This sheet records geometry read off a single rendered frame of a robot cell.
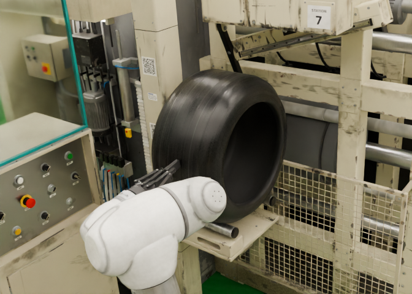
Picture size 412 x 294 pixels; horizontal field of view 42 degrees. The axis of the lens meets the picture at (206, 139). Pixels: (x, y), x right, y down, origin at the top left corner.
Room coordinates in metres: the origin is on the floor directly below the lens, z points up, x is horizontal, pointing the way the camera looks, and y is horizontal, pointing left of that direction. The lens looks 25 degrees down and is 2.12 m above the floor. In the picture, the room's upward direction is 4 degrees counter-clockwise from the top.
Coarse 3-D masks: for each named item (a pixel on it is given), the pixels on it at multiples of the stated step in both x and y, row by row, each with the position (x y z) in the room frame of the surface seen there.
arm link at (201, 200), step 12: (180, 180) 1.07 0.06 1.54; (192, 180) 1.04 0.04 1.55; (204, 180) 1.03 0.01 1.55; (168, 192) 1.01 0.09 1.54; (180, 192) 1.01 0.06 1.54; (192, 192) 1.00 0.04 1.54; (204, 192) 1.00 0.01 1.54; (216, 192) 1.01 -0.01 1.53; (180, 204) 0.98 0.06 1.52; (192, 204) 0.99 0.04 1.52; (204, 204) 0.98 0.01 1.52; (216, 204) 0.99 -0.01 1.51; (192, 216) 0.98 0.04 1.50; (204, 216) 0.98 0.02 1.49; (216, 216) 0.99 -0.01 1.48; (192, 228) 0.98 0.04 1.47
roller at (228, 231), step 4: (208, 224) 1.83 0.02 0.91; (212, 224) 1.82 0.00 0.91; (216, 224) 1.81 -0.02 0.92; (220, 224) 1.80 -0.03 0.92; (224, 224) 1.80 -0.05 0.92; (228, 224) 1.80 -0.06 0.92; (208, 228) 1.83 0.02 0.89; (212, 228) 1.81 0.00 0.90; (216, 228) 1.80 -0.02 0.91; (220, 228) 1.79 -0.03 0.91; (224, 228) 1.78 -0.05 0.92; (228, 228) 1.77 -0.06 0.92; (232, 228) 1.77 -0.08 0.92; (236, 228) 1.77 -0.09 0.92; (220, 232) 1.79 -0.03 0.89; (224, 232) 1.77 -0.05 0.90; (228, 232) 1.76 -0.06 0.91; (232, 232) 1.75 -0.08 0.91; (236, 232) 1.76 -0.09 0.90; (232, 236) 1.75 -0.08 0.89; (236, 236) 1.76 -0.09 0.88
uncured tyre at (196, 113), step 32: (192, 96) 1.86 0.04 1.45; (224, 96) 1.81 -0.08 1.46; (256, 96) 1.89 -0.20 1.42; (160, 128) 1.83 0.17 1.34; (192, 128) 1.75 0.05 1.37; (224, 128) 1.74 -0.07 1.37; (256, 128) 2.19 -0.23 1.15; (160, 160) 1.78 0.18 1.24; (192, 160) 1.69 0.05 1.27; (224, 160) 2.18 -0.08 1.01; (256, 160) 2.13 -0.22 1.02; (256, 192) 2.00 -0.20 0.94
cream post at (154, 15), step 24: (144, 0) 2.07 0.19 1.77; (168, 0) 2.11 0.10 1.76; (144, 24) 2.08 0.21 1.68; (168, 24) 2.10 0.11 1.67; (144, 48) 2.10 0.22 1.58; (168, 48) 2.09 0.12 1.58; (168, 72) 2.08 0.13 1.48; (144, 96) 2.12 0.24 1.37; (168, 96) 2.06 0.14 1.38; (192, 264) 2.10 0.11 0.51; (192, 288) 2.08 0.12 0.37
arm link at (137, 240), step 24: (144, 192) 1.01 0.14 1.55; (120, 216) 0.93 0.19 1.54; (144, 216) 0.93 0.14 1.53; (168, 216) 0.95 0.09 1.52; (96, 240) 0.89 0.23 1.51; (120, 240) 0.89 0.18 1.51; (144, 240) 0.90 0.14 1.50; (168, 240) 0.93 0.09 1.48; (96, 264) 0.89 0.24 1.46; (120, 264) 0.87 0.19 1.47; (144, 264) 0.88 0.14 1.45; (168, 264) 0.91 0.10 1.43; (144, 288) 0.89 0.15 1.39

================================

PROBLEM TO WORK ON: Each line of the listing must be restated word for word, and the pictures left out.

TASK SOLUTION:
This sheet records geometry read off a single rendered frame of a robot cell.
Picture size 412 x 294 pixels; horizontal field of view 42 degrees. The axis of the lens meets the picture at (206, 139). Pixels: (x, y), x right, y down, origin at the top left corner.
Room coordinates in metres: the origin is on the floor directly below the lens, z points up, x is horizontal, pointing the way the camera looks, and y is horizontal, pointing left of that direction. The lens looks 25 degrees down and is 2.12 m above the floor. In the picture, the room's upward direction is 4 degrees counter-clockwise from the top.
Coarse 3-D masks: for each named item (a pixel on it is given), the pixels on it at multiples of the stated step in both x and y, row by row, each with the position (x y z) in the room frame of the surface seen there.
arm link at (201, 200), step 12: (180, 180) 1.07 0.06 1.54; (192, 180) 1.04 0.04 1.55; (204, 180) 1.03 0.01 1.55; (168, 192) 1.01 0.09 1.54; (180, 192) 1.01 0.06 1.54; (192, 192) 1.00 0.04 1.54; (204, 192) 1.00 0.01 1.54; (216, 192) 1.01 -0.01 1.53; (180, 204) 0.98 0.06 1.52; (192, 204) 0.99 0.04 1.52; (204, 204) 0.98 0.01 1.52; (216, 204) 0.99 -0.01 1.51; (192, 216) 0.98 0.04 1.50; (204, 216) 0.98 0.02 1.49; (216, 216) 0.99 -0.01 1.48; (192, 228) 0.98 0.04 1.47
roller at (228, 231), step 4: (208, 224) 1.83 0.02 0.91; (212, 224) 1.82 0.00 0.91; (216, 224) 1.81 -0.02 0.92; (220, 224) 1.80 -0.03 0.92; (224, 224) 1.80 -0.05 0.92; (228, 224) 1.80 -0.06 0.92; (208, 228) 1.83 0.02 0.89; (212, 228) 1.81 0.00 0.90; (216, 228) 1.80 -0.02 0.91; (220, 228) 1.79 -0.03 0.91; (224, 228) 1.78 -0.05 0.92; (228, 228) 1.77 -0.06 0.92; (232, 228) 1.77 -0.08 0.92; (236, 228) 1.77 -0.09 0.92; (220, 232) 1.79 -0.03 0.89; (224, 232) 1.77 -0.05 0.90; (228, 232) 1.76 -0.06 0.91; (232, 232) 1.75 -0.08 0.91; (236, 232) 1.76 -0.09 0.90; (232, 236) 1.75 -0.08 0.89; (236, 236) 1.76 -0.09 0.88
uncured tyre at (196, 113), step 32: (192, 96) 1.86 0.04 1.45; (224, 96) 1.81 -0.08 1.46; (256, 96) 1.89 -0.20 1.42; (160, 128) 1.83 0.17 1.34; (192, 128) 1.75 0.05 1.37; (224, 128) 1.74 -0.07 1.37; (256, 128) 2.19 -0.23 1.15; (160, 160) 1.78 0.18 1.24; (192, 160) 1.69 0.05 1.27; (224, 160) 2.18 -0.08 1.01; (256, 160) 2.13 -0.22 1.02; (256, 192) 2.00 -0.20 0.94
cream post at (154, 15), step 24: (144, 0) 2.07 0.19 1.77; (168, 0) 2.11 0.10 1.76; (144, 24) 2.08 0.21 1.68; (168, 24) 2.10 0.11 1.67; (144, 48) 2.10 0.22 1.58; (168, 48) 2.09 0.12 1.58; (168, 72) 2.08 0.13 1.48; (144, 96) 2.12 0.24 1.37; (168, 96) 2.06 0.14 1.38; (192, 264) 2.10 0.11 0.51; (192, 288) 2.08 0.12 0.37
arm link at (137, 240), step 24: (144, 192) 1.01 0.14 1.55; (120, 216) 0.93 0.19 1.54; (144, 216) 0.93 0.14 1.53; (168, 216) 0.95 0.09 1.52; (96, 240) 0.89 0.23 1.51; (120, 240) 0.89 0.18 1.51; (144, 240) 0.90 0.14 1.50; (168, 240) 0.93 0.09 1.48; (96, 264) 0.89 0.24 1.46; (120, 264) 0.87 0.19 1.47; (144, 264) 0.88 0.14 1.45; (168, 264) 0.91 0.10 1.43; (144, 288) 0.89 0.15 1.39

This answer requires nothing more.